Jurors in Parkland shooter Nikolas Cruz’s sentencing trial detailed the “tense” deliberations that resulted in a recommendation of life in prison — and not the death penalty — for the person responsible for killing 17 people at Marjory Stoneman Douglas High School.
While Gov. Ron DiSantis blamed “a single holdout” for the life imprisonment sentence, there were actually three jurors who voted against the death penalty, including one female juror who was a “hard ‘no,’” jury foreperson Benjamin Thomas later told WFOR.
“She couldn’t do it. And there was another two that ended up voting the same way,” Thomas said, adding that the woman “didn’t believe, because [Cruz] was mentally ill, he should get the death penalty.”
Juror Melody Vanoy was one of the three jurors who voted in favor of life imprisonment, although she wasn’t the juror that was “not moving” from that stance. “Whether we took 10 hours or five days (of deliberating), she didn’t feel she was going to be moved either way,” Vanoy told CBS News Miami of the juror.
Andrew Johnson, a juror who voted in favor of the death penalty, told the New York Times that the jury “never deliberated correctly.”
“When you know that one person says, ‘This is going to be my choice, and I’m not going to change it,’ and that one choice means we’re done, that basically kills the morale,” Johnson said.
Vanoy said she wasn’t persuaded to vote against the death penalty until “the very last minute,” she told CNN. Vanoy also cited how “the system failed” Cruz throughout his life as the basis for her decision, noting that there were mental health evaluators’ recommendations that Cruz live in a residential facility, but “that never happened.”

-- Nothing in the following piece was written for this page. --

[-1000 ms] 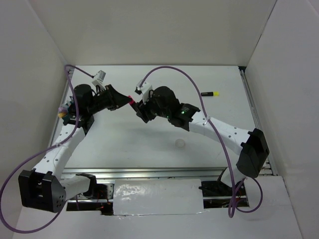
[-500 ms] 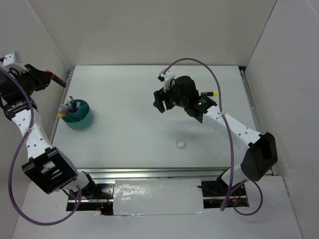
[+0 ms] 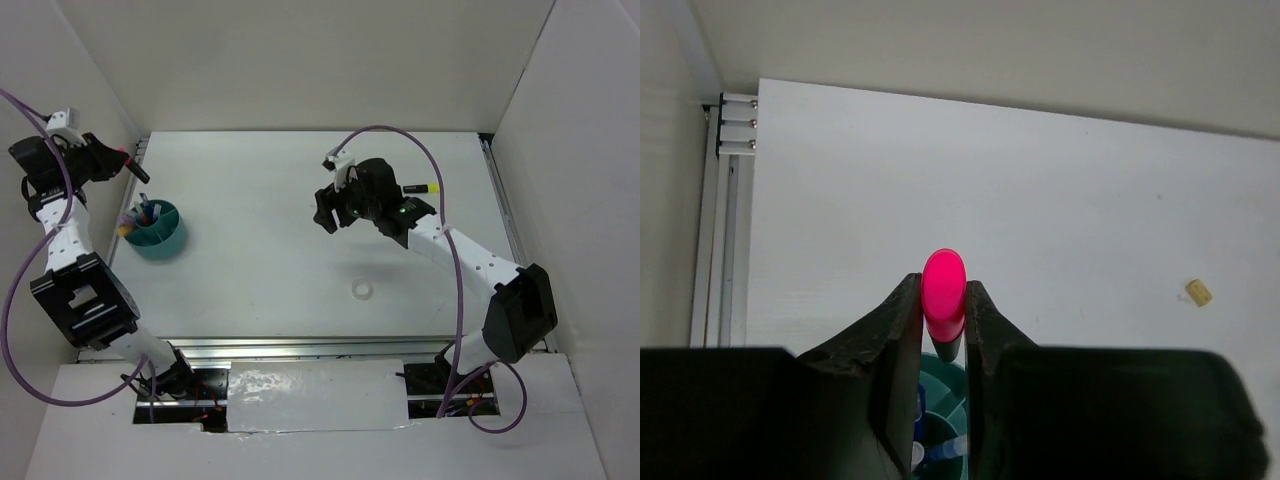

Both Vanoy and Johnson described a “tense” deliberation room where the jury — which grew close-knit over the month-long sentencing trial — began to unravel.
“It got ugly,” Vanoy said. “There were negative sarcastic remarks. I heard comments like, ‘we’re going to let the families down.’”
She added, “I felt disrespected, despite the relationships that we had built. The energy was so heated that we wanted to get out of that room. They had to take us down for over 30 minutes to just give us fresh air so we can move around and separate. That’s how heated it got.”
Things got so heated that, at one point during the deliberation, the juror who was steadfast against the death penalty passed a handwritten note to the judge assuring that she was “fair and unbiased.” Additionally, prosecutors have asked for an investigation into an alleged threat made from one juror to another.
“Juror X spoke to a support staff member and informed the support staff member that during deliberations she received what she perceived to be a threat from a fellow juror while in the jury room,” the state’s filing says. “The State did not call Juror X back and instead, filed a Notice to the Court.”
In reviewing each count, the jury agreed that Cruz was guilty of the shooting. However, the three jurors believed that “mitigating factors” — in this case, Cruz’s mental illness — outweighed the evidence to justify the death penalty. In 2016, the guideline for a jury to recommend the death penalty in Florida was changed from a majority vote to a unanimous vote; juror Johnson called the change “a huge flaw.”
“I do respect the decision of everyone’s vote, including the ones that made the life vote, but at the same time, I would have preferred more cooperation, more involvement,” Johnson told the New York Times. “I’m not happy with the result.”
Foreman Thomas stated similar, “I don’t like how it turned out, but… that’s how the jury system works.”